Parques Nacionales abre la puerta a inversiones millonarias: el plan de u$s50 millones que genera polémica
El organismo impulsa un cambio de modelo con mayor participación privada y desarrollo turístico, pero crecen las críticas por el impacto ambiental y la pérdida del enfoque conservacionista.
La Administración de Parques Nacionales avanza hacia un cambio profundo en su modelo de gestión con un plan de inversiones por u$s50 millones previsto para 2026. El anuncio, realizado por su presidente Sergio Álvarez en el marco del Consejo Federal de Turismo, propone transformar las áreas protegidas en motores del desarrollo económico y turístico.

El nuevo enfoque busca dejar atrás un esquema centrado exclusivamente en la conservación para avanzar hacia un modelo mixto, donde el uso público, la infraestructura y la participación del sector privado cobren mayor protagonismo. Sin embargo, este giro estratégico también abre un fuerte debate sobre los límites entre desarrollo y preservación ambiental.
Inversiones en Parques Nacionales: turismo, infraestructura y participación privada
El plan contempla una combinación de fondos públicos y privados destinados a mejorar la infraestructura en parques nacionales, ampliar servicios para visitantes y desarrollar corredores turísticos interprovinciales.
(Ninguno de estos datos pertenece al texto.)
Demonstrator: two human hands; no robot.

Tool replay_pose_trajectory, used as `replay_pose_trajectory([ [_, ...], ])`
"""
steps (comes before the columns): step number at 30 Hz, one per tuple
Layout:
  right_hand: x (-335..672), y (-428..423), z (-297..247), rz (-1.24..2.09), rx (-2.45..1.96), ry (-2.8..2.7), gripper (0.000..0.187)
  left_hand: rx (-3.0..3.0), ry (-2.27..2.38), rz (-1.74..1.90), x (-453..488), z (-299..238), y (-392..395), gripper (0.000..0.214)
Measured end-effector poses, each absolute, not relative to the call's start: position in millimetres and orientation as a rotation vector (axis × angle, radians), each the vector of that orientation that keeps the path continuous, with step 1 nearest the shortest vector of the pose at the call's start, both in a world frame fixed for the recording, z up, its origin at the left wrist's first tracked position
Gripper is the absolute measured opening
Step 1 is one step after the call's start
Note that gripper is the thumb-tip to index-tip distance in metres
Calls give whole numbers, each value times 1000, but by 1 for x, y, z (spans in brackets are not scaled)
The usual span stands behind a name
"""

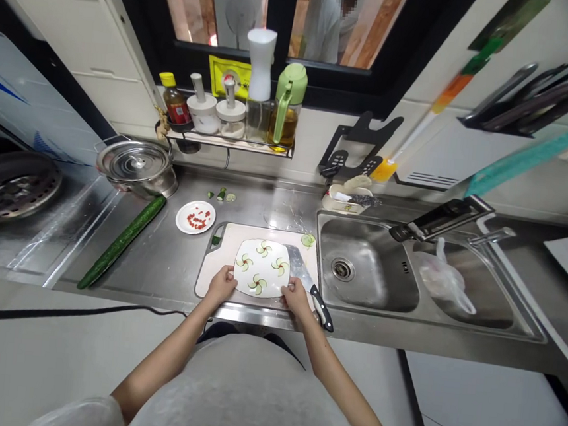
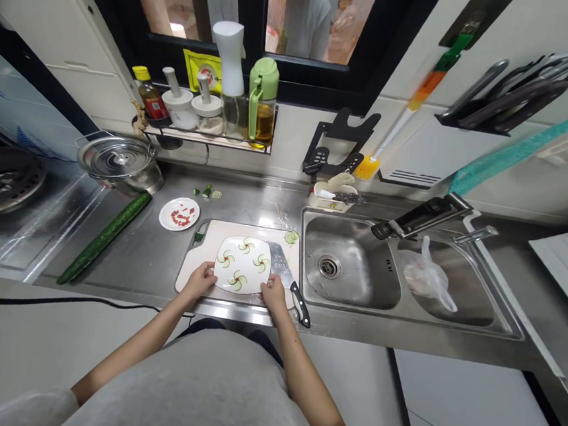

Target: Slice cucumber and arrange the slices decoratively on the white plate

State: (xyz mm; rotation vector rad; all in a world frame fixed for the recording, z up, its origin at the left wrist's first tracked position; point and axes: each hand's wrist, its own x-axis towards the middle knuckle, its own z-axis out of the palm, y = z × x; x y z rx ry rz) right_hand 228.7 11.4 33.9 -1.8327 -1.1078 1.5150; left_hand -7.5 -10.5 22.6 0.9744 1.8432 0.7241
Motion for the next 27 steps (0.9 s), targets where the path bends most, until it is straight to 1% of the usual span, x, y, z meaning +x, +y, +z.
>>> replay_pose_trajectory([
  [6,229,16,47,1537,-1716,-1057,26,723,1606,977,-3,43,-16,39],
  [12,235,9,100,1613,-1529,-1068,29,667,1455,1156,-3,85,-31,46],
  [16,239,-1,135,1649,-1486,-1052,32,653,1387,1158,-3,113,-41,53],
  [19,241,-7,149,1659,-1469,-1040,32,655,1364,1130,-4,128,-46,56],
  [27,242,-12,154,1669,-1468,-1029,35,650,1316,1127,-4,136,-49,56],
])
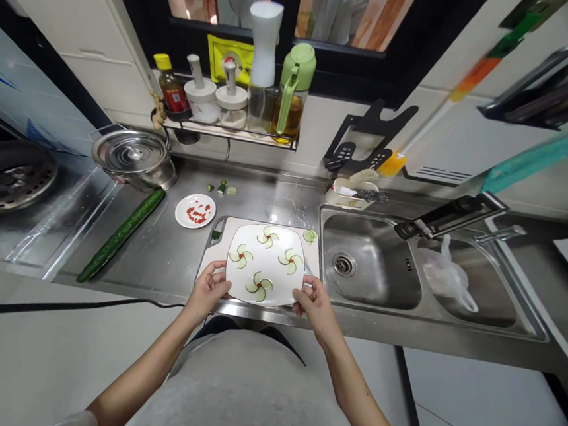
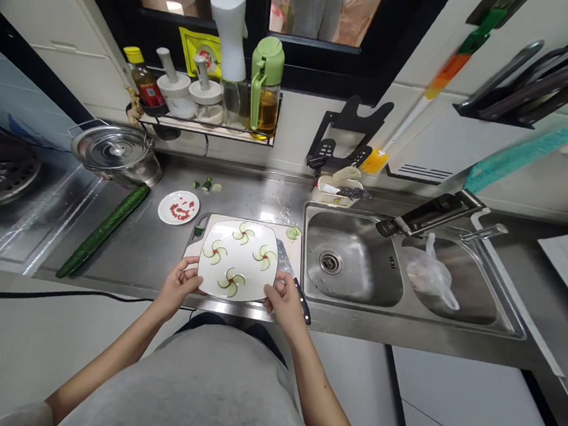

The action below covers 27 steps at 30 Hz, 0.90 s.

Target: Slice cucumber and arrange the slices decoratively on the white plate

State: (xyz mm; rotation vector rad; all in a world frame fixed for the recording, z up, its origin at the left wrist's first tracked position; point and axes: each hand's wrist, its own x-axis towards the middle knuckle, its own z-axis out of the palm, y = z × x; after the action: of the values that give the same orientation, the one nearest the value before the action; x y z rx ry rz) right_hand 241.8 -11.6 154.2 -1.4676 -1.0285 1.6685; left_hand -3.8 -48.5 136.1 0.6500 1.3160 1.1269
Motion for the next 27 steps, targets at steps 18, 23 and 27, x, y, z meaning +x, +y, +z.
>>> replay_pose_trajectory([
  [18,238,-7,137,1679,-1425,-784,39,598,1309,1183,3,130,-45,56],
  [23,223,-10,117,1662,-1379,-478,52,640,1266,1158,23,116,-48,51],
  [27,245,-27,104,1487,-1459,-504,64,733,1123,1037,43,102,-48,45],
])
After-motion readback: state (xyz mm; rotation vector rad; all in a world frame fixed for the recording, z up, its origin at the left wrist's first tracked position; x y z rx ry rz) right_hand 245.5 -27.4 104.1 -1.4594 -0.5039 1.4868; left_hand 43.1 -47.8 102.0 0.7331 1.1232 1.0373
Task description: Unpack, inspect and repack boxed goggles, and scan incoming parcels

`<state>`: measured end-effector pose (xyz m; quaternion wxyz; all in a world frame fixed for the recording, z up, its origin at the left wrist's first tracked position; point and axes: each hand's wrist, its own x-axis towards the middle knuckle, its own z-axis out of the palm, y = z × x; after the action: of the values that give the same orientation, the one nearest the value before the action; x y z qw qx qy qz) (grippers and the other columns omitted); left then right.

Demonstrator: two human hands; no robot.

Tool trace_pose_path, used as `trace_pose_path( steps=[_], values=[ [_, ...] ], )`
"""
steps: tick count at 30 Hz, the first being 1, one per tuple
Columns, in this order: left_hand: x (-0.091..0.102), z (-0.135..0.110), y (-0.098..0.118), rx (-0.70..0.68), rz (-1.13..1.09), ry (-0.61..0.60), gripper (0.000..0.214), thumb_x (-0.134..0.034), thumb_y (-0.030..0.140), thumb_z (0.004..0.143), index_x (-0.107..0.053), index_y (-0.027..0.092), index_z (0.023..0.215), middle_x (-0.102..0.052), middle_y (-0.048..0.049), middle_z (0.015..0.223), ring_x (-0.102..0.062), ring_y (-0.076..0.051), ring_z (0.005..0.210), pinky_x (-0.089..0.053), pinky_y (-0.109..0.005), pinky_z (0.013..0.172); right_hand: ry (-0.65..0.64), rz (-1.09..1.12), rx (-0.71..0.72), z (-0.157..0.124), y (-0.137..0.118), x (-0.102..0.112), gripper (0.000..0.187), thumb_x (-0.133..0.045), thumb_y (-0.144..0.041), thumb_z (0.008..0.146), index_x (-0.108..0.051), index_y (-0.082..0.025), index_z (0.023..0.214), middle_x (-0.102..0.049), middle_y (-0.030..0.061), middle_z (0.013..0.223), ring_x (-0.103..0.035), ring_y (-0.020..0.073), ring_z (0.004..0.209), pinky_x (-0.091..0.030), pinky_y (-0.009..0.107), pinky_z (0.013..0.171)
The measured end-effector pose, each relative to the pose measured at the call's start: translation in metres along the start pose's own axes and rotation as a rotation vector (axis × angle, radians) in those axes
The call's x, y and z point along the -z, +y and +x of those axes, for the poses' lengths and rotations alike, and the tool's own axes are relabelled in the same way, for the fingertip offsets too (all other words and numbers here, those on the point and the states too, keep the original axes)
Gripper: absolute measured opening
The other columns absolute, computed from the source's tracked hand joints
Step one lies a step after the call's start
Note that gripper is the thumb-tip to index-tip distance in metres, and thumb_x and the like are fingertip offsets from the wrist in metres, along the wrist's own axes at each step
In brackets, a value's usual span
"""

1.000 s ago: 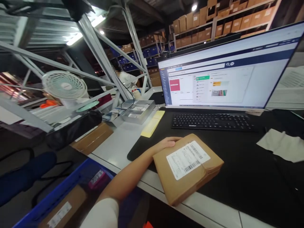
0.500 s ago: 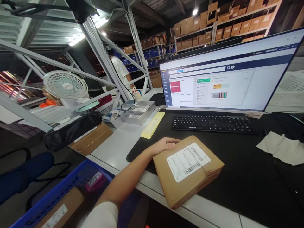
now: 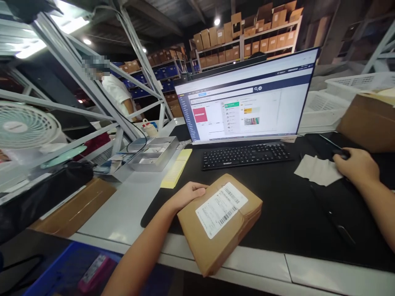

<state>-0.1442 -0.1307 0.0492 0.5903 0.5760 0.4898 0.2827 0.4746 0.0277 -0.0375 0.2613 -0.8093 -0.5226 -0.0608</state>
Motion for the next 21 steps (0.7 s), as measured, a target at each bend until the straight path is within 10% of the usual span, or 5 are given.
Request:
trace_pose_path(
  steps=[21],
  values=[
    [0.031,-0.009,0.006,0.092,0.192,-0.229,0.065,-0.072,0.076,0.076,-0.079,0.011,0.080,-0.067,-0.0055,0.064,-0.046,-0.012,0.051,-0.031,-0.022,0.048,-0.081,0.017,-0.003,-0.005,-0.011,0.012,0.055,-0.047,-0.044,0.100,-0.055,-0.012,0.144,-0.055,0.0215,0.144,-0.052,0.0311,0.126,-0.037,0.037,0.098]
  ],
)
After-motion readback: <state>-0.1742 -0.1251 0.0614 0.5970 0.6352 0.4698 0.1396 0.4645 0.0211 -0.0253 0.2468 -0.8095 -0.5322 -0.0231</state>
Entre las principales medidas se destacan la incorporación de nuevos prestadores turísticos, la modernización de instalaciones y una mayor integración con economías regionales. De hecho, ya se habilitaron más de 150 operadores en distintas áreas protegidas, en línea con el objetivo de dinamizar la actividad.
Además, el organismo busca aumentar su autonomía financiera, elevando sus ingresos propios del 63% al 77%, lo que refuerza la lógica de los parques como unidades económicamente activas dentro del turismo nacional.
Este cambio también incluye la flexibilización normativa para atraer inversiones privadas en sectores como hotelería, gastronomía y turismo de aventura, lo que podría potenciar el crecimiento del turismo de naturaleza en Argentina.

Impacto ambiental: por qué las inversiones en Parques Nacionales generan preocupación
A pesar de los beneficios económicos, especialistas advierten que este modelo puede no ser sustentable en el largo plazo. La expansión de infraestructura, el aumento del flujo turístico y la mayor presencia de actores privados pueden generar una presión creciente sobre ecosistemas frágiles.
Uno de los principales riesgos es la degradación ambiental por sobreuso. Más visitantes implican mayor circulación, residuos, alteración de hábitats y afectación de la fauna local. En áreas protegidas, incluso intervenciones menores pueden tener efectos acumulativos difíciles de revertir.
Además, la lógica de rentabilidad puede entrar en conflicto con los objetivos de conservación. La necesidad de generar ingresos podría priorizar actividades más lucrativas por sobre aquellas compatibles con la preservación ambiental, debilitando el rol histórico de los parques como espacios de protección.
Otro punto crítico es la fragmentación del territorio. El desarrollo de infraestructura turística -como caminos, alojamientos o servicios- puede interrumpir corredores biológicos clave y modificar el equilibrio natural de los ecosistemas.
Si bien desde el organismo aseguran que el uso será “responsable”, el desafío radica en garantizar controles efectivos y planificación a largo plazo. Sin estos elementos, la apertura a inversiones podría derivar en un deterioro progresivo del patrimonio natural.
El debate está abierto: mientras el Gobierno apuesta a convertir a los parques en motores del turismo y la economía, sectores ambientales advierten que el verdadero valor de estas áreas radica justamente en su conservación.